— Required action —
Look through the material for lines with the word "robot", and copy each one.

— Source material —
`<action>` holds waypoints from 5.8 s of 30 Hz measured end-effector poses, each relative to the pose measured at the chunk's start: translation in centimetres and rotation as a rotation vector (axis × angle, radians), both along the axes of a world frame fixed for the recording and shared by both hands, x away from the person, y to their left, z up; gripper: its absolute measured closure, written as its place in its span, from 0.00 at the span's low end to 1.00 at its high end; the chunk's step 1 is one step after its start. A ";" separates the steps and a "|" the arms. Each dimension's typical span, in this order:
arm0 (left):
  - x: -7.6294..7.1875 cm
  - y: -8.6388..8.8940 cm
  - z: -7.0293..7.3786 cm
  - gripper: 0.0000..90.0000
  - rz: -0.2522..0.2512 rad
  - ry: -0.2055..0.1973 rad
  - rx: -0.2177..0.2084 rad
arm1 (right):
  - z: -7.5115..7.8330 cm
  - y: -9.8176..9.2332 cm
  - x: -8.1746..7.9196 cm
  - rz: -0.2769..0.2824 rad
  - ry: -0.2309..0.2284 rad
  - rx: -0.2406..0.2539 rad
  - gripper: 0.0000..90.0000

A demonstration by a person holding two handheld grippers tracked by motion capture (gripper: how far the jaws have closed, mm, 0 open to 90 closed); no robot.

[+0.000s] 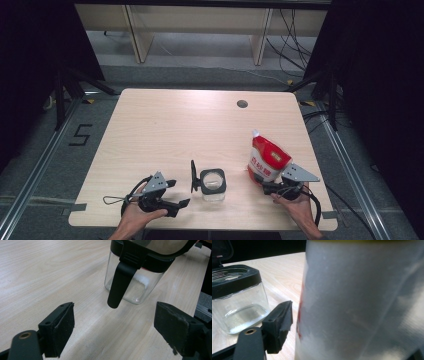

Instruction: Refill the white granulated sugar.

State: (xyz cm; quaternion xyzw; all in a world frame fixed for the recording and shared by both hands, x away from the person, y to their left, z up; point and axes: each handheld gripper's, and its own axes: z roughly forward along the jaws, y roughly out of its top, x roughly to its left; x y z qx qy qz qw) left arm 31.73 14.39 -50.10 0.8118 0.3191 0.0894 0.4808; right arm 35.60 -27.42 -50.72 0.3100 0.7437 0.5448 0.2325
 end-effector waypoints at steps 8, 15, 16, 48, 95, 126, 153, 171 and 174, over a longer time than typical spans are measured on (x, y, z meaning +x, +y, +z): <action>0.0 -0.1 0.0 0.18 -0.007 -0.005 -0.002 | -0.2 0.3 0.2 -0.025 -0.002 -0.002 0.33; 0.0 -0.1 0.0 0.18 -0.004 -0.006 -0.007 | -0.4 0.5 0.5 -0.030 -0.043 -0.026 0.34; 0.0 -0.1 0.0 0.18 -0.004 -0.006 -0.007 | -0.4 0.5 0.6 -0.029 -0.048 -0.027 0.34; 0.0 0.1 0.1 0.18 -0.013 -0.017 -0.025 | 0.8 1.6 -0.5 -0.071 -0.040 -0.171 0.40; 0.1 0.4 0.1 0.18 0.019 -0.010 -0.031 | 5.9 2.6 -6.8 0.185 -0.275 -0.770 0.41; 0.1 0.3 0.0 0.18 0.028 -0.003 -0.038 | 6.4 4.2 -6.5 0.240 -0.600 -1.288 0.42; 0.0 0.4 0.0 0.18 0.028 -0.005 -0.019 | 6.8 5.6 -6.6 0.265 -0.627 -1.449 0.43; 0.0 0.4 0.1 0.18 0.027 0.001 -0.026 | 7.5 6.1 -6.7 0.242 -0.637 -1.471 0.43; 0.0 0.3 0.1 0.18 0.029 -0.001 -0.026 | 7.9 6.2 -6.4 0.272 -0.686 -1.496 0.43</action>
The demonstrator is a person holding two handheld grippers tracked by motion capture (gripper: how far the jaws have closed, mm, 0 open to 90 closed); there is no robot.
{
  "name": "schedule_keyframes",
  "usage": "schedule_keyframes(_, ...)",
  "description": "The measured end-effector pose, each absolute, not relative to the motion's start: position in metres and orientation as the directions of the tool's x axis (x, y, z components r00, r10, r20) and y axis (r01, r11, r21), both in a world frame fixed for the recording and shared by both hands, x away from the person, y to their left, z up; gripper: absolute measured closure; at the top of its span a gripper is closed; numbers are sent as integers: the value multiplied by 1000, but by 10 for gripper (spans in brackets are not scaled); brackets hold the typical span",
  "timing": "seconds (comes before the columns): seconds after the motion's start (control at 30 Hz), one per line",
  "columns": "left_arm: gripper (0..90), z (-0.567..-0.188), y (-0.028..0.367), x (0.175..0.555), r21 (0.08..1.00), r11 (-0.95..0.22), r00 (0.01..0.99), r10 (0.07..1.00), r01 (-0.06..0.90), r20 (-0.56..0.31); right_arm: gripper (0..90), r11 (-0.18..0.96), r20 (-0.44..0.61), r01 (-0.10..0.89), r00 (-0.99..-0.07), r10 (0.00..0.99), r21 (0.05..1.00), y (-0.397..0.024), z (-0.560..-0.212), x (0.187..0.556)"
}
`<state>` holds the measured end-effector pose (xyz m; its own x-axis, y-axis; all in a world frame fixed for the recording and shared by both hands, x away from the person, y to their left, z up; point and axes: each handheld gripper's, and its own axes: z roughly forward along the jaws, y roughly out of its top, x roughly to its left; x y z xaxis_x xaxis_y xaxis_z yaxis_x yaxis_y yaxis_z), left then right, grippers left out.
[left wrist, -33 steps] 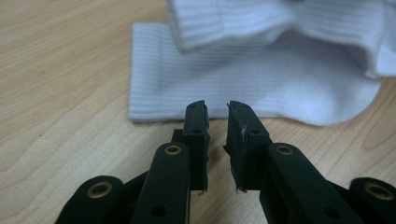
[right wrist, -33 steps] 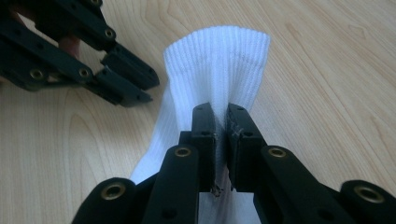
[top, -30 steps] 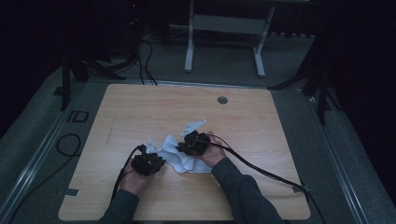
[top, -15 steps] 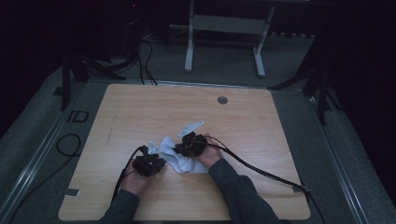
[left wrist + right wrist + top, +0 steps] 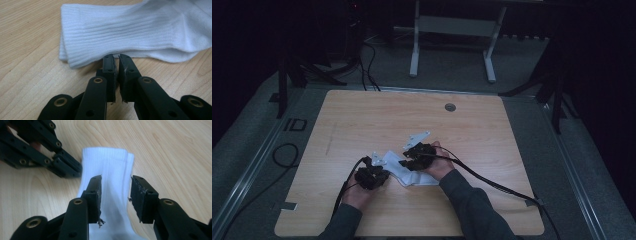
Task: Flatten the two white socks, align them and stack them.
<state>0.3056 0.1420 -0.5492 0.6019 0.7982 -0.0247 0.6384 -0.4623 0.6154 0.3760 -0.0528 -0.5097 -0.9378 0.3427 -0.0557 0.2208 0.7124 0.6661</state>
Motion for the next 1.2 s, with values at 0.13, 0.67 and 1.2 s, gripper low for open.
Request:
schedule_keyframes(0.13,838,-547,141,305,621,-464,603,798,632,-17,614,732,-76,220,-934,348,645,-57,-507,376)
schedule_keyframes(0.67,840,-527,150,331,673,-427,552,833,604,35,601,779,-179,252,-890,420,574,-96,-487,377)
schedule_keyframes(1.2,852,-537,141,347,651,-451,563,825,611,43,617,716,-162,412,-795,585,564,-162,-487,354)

— Answer to the problem —
A demonstration by a person holding two handheld grippers tracked by motion capture (gripper: how far the jaws have closed, mm, 0 open to 90 closed); no robot.
The demonstrator is a person holding two handheld grippers tracked by motion capture (gripper: how far the jaws have closed, mm, 0 open to 90 closed); there is no robot.

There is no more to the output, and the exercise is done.